Yo no soy un enfermo. Yo, sencillamente, no soy yo, Pero la verdadera enfermedad son ellos con sus cerebros de madera que ni el fuego ni la garlopa pueden moldear.
Ellos y mi puto nombre.
Los vaqueros pitillos, bien ajustados y brillantes; una blusa de hilo amplia y sin cuello; los zapatos de tacón que compró en un mercadillo y mantuvo a salvo al fondo del armario; las uñas pintadas en color nácar; base de maquillaje, sombra y un toque de rímel, rouge difuminado en los labios; el pelo corto y ensortijado, bien impregnado de gomina.
Su madre ha querido detenerlo entre lloros y ruegos.
-Vamos, mi bien, así no. Quédate en tu cuarto, donde los dos podemos ser felices. No te arruines la vida. Tienes toda por delante. Dentro de unos años podrás hacer lo que quieras, pero ahora no.
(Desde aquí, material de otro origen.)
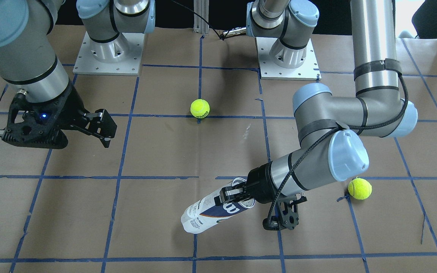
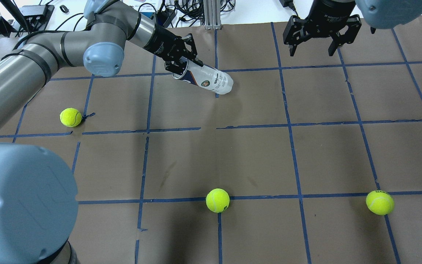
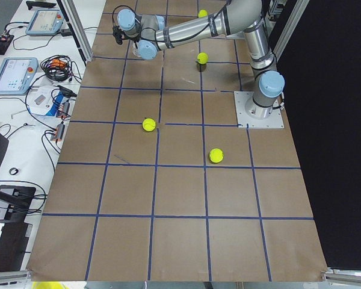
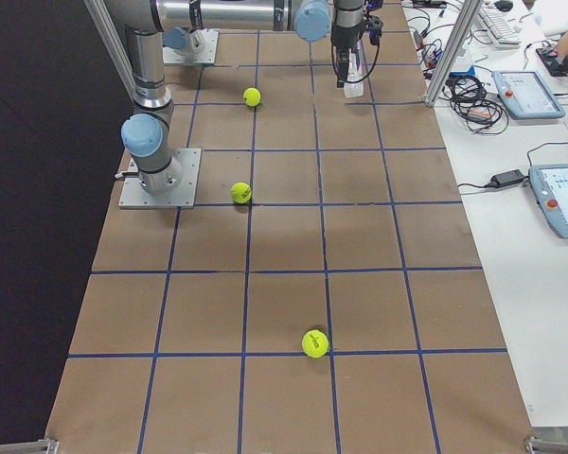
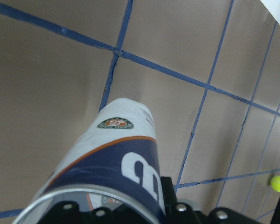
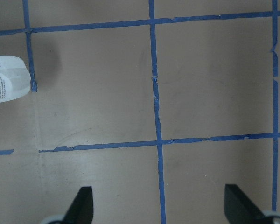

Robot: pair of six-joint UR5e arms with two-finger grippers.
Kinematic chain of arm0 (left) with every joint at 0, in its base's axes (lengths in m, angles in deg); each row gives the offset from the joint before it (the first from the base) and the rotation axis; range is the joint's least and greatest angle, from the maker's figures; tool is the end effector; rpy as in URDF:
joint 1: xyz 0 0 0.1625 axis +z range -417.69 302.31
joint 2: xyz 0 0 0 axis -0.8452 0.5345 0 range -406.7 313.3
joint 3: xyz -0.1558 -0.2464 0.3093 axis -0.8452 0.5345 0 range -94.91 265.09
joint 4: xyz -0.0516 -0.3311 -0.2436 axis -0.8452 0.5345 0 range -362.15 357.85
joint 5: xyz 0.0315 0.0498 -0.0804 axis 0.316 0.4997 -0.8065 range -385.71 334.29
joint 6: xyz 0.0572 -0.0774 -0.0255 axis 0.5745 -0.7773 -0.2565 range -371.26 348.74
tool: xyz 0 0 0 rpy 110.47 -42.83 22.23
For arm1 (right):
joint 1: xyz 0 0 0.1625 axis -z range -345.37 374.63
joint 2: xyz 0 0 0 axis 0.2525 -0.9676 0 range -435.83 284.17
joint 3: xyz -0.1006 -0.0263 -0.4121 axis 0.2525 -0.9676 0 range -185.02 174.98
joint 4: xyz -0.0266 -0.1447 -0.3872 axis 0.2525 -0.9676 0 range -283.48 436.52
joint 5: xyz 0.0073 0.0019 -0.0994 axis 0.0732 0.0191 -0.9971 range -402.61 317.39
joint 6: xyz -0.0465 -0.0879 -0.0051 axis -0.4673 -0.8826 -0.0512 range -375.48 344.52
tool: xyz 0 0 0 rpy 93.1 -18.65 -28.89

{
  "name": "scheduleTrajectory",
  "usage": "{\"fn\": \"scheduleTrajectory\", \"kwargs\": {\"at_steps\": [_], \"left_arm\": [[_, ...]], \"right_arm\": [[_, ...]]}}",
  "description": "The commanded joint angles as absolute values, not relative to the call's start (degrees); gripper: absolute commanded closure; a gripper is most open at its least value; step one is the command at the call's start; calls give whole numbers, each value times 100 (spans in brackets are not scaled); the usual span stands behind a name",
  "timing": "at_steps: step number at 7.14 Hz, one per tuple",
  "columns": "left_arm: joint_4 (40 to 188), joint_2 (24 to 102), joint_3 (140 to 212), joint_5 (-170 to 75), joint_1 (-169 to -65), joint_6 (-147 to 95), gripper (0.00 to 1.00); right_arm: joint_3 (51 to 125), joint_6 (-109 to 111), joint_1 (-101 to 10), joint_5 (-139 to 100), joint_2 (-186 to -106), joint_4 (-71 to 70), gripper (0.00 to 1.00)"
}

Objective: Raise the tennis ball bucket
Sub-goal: 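Lift the can with the left gripper and rotate it upright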

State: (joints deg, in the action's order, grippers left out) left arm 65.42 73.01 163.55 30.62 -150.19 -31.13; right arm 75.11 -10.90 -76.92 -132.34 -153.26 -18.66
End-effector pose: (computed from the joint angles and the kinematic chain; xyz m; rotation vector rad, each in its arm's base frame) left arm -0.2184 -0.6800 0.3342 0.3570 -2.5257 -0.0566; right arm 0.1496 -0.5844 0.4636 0.0828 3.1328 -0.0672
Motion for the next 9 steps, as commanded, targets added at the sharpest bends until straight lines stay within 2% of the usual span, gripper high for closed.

Por mí, Alerce, por mí…
Camina por la calle con decisión, con urgencia; sabe dónde encontrarlos, en el banco de la plaza en el que se aburren a primera hora de la tarde, entre la botella de cerveza y los cigarrillos robados. Siente como le miran cuantos se cruzan con él; escucha los insultos entre dientes y los disfruta. No tenéis ni idea, piensa, pero al menos tenéis el privilegio de atisbar a quien realmente soy.
Gómez Melchor no lo reconoce hasta que Alerce está a tres metros de él. El estupor le impide iniciar la risa que pretende, y lo mismo les ocurre a los dos chicos y las tres muchachas que le rodean. Sin mediar palabra, sin ni siquiera delatarse con un gesto, Alerce le abofetea con la mano abierta, un latigazo seco, sonoro y brutal, que abrasa la mejilla de Gómez Melchor, y este queda aturdido, más que por el dolor, por el rostro que lo hipnotiza con su claridad y su decisión. Y siente miedo, porque no ve al monstruo ridículo que ha aprendido desde chiquitito a ver, sino a alguien a quien no conoce, a quien no debería haber conocido nunca, pero que se dirige a él con voz tranquila, capaz.
Fuerte.
-Ni Ale, ni Alelado, ni Alhelí. A partir de hoy tú y todos los mierdas que están contigo me llamaréis Alejandra. ¿Lo has entendido? Ese es mi nombre.